Your response should reproduce every line of the entries that contains the word "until".

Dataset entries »

^^^^^^^^^^^^^^^^

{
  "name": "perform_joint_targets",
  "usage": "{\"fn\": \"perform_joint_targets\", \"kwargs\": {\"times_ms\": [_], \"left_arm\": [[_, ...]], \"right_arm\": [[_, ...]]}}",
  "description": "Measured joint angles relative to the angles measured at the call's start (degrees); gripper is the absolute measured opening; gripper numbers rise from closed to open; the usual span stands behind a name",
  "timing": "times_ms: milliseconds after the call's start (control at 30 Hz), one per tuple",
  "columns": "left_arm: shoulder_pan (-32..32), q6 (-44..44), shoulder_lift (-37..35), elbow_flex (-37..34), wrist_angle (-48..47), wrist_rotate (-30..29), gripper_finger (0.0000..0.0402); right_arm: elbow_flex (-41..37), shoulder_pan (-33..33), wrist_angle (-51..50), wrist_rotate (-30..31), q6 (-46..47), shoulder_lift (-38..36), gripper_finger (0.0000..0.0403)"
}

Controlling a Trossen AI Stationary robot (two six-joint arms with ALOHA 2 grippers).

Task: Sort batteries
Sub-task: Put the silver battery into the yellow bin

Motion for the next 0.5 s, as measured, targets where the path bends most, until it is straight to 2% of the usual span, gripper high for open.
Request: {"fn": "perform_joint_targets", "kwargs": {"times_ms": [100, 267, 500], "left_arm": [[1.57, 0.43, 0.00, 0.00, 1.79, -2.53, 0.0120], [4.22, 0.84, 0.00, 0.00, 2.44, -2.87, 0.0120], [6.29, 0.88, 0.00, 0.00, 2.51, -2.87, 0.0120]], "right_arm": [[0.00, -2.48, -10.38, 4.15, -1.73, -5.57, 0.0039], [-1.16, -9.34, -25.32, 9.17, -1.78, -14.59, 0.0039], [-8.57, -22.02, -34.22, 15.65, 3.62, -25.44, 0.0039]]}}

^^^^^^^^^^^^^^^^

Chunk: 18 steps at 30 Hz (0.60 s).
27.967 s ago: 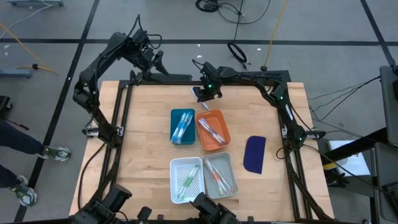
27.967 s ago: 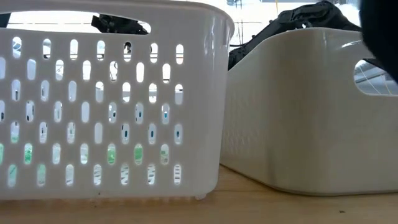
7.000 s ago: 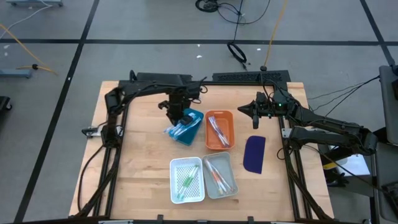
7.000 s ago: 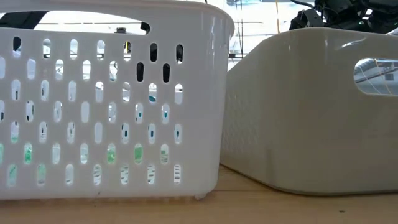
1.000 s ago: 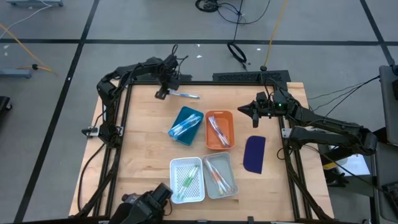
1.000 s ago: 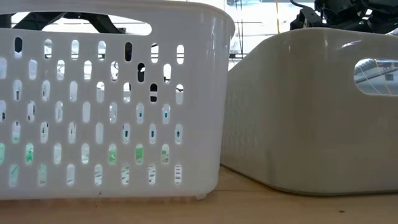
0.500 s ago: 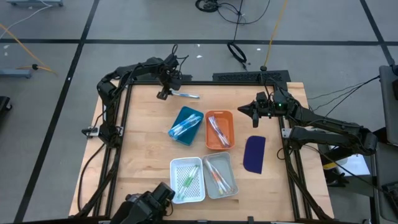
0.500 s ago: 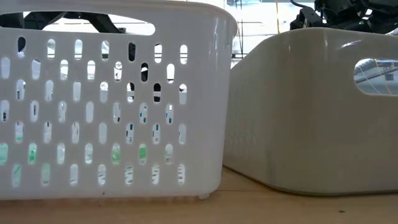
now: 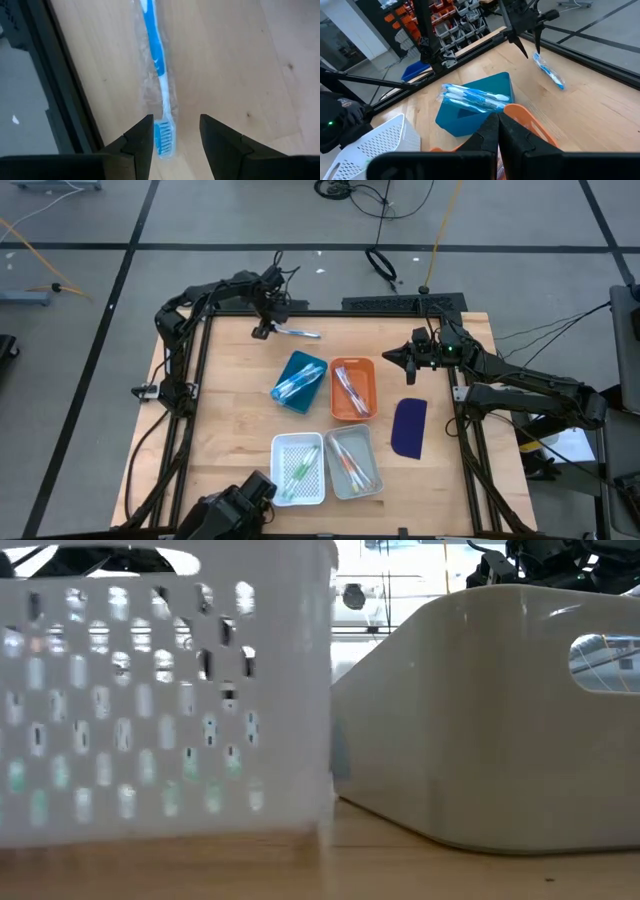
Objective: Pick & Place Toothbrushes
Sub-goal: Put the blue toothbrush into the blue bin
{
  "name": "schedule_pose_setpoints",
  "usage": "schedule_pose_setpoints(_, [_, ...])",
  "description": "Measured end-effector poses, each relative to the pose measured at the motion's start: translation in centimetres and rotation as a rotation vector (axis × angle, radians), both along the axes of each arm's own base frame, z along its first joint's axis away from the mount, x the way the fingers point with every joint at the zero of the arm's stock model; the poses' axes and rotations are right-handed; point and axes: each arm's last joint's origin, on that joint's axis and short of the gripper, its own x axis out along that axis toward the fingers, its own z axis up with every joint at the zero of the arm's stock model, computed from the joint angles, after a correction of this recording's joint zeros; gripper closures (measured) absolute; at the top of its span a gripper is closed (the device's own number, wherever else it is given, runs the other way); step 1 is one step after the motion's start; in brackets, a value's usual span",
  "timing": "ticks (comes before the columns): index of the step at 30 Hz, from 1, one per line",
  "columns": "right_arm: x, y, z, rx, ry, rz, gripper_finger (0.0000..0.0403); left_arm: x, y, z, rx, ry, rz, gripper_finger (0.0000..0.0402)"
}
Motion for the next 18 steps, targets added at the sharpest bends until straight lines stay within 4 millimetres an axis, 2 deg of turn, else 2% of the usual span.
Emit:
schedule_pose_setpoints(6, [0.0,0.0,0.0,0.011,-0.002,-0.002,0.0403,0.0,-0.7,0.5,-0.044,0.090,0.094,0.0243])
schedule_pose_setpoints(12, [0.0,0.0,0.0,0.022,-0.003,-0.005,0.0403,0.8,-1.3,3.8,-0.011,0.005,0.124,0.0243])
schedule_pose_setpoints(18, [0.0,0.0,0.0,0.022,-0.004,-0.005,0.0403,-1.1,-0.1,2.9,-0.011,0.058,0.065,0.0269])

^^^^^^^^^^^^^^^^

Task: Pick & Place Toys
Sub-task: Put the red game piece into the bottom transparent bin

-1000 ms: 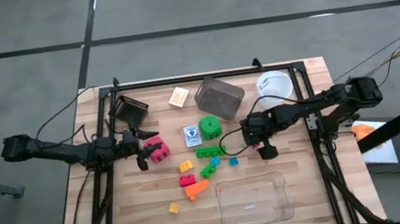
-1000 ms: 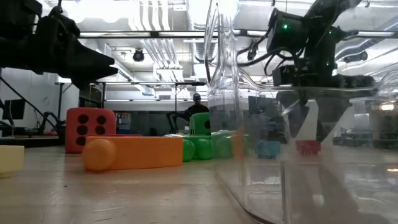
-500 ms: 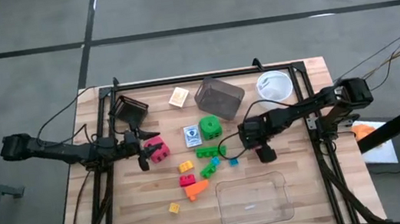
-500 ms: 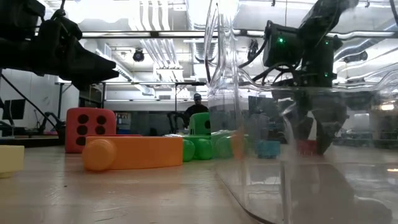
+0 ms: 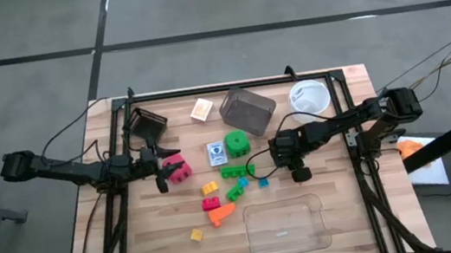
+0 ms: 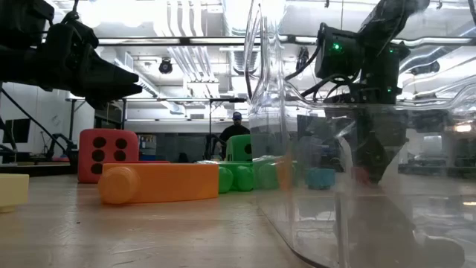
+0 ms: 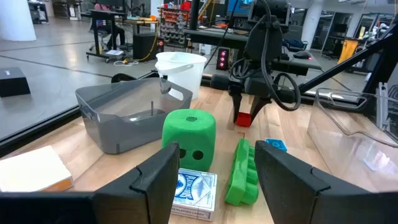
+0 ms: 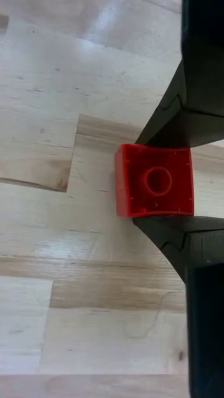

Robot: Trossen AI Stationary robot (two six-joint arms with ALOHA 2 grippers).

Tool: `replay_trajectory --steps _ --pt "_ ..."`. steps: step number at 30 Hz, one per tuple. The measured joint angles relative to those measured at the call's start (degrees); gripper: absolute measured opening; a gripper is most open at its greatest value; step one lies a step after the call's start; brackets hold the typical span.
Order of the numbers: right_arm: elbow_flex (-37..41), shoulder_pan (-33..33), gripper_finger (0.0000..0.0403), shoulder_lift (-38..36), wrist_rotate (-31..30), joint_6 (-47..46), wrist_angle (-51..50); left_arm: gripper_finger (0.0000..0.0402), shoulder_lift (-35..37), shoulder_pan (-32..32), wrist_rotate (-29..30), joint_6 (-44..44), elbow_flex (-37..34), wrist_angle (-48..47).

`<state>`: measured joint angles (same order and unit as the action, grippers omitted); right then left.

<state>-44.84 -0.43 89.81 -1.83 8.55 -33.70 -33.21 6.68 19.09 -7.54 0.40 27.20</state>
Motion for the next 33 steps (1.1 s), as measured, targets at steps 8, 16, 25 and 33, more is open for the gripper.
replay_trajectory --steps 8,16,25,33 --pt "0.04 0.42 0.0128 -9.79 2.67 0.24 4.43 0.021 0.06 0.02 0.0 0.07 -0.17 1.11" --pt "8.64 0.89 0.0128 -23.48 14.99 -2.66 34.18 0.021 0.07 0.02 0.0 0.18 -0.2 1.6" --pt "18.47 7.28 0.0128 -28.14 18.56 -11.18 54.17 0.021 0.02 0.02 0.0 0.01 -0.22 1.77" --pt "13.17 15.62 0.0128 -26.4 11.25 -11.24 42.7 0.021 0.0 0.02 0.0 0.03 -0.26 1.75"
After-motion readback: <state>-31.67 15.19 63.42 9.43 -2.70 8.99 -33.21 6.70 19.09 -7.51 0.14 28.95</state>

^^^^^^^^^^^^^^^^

Solution »
Motion for the next 0.5 s, as measured, targets where the path bends most, until it is straight to 2% of the usual span, gripper high for open.
Motion for the next 18 steps, targets added at the sharpest bends until straight lines stay within 4 millimetres an axis, 2 deg of turn, else 2% of the usual span.

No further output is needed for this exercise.